* Requirement
Return every line of the listing that includes the string "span".

* Collected data
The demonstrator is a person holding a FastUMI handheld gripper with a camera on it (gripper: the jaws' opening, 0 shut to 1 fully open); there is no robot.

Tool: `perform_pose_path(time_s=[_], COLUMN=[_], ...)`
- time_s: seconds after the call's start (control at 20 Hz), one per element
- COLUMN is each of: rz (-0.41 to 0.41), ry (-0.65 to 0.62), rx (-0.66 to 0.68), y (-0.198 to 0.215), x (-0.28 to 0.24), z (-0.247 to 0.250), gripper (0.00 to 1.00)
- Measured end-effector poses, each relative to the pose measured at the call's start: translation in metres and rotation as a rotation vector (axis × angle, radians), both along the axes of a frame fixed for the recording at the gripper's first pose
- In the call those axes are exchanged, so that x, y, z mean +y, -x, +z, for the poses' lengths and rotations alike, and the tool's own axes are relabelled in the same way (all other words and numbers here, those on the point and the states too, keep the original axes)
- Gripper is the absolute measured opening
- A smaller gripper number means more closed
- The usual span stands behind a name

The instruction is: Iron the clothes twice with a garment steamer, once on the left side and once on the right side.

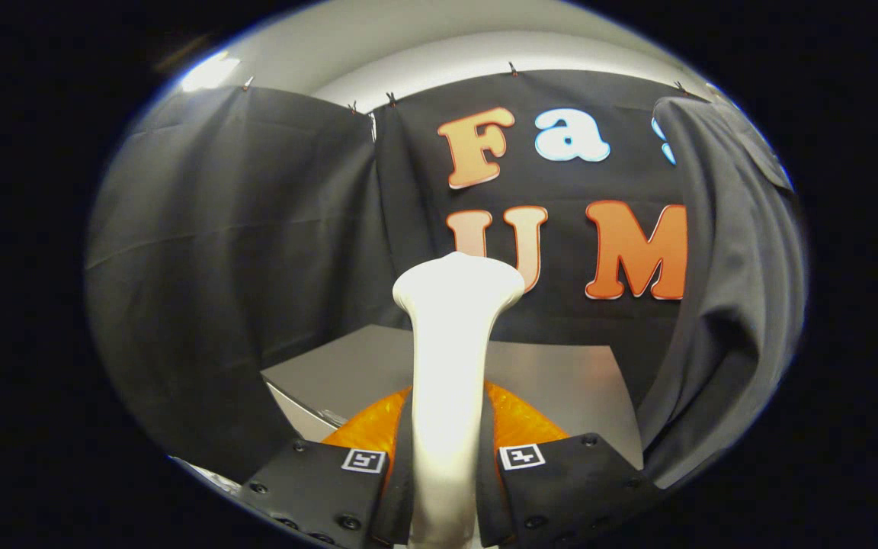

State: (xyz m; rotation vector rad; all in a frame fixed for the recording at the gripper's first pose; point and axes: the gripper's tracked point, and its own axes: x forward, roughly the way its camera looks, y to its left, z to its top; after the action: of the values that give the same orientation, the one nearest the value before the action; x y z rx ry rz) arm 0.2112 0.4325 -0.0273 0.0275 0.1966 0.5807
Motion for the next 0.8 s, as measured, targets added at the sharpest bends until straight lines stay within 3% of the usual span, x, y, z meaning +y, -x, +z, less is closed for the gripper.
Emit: perform_pose_path(time_s=[0.55, 0.8], rz=[0.065, 0.005], ry=[-0.063, -0.076], rx=[-0.168, -0.233], y=[0.116, 0.143], x=[-0.058, -0.105], z=[0.087, 0.108], gripper=[0.40, 0.40])
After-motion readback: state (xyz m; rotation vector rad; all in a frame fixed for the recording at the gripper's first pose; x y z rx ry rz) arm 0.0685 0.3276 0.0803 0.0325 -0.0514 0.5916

* Completed task
- The usual span stands behind a name
Motion for the next 0.8 s, as measured, targets added at the sharpest bends until straight lines stay within 3% of the usual span, x, y, z meaning +y, -x, +z, less is closed for the gripper.

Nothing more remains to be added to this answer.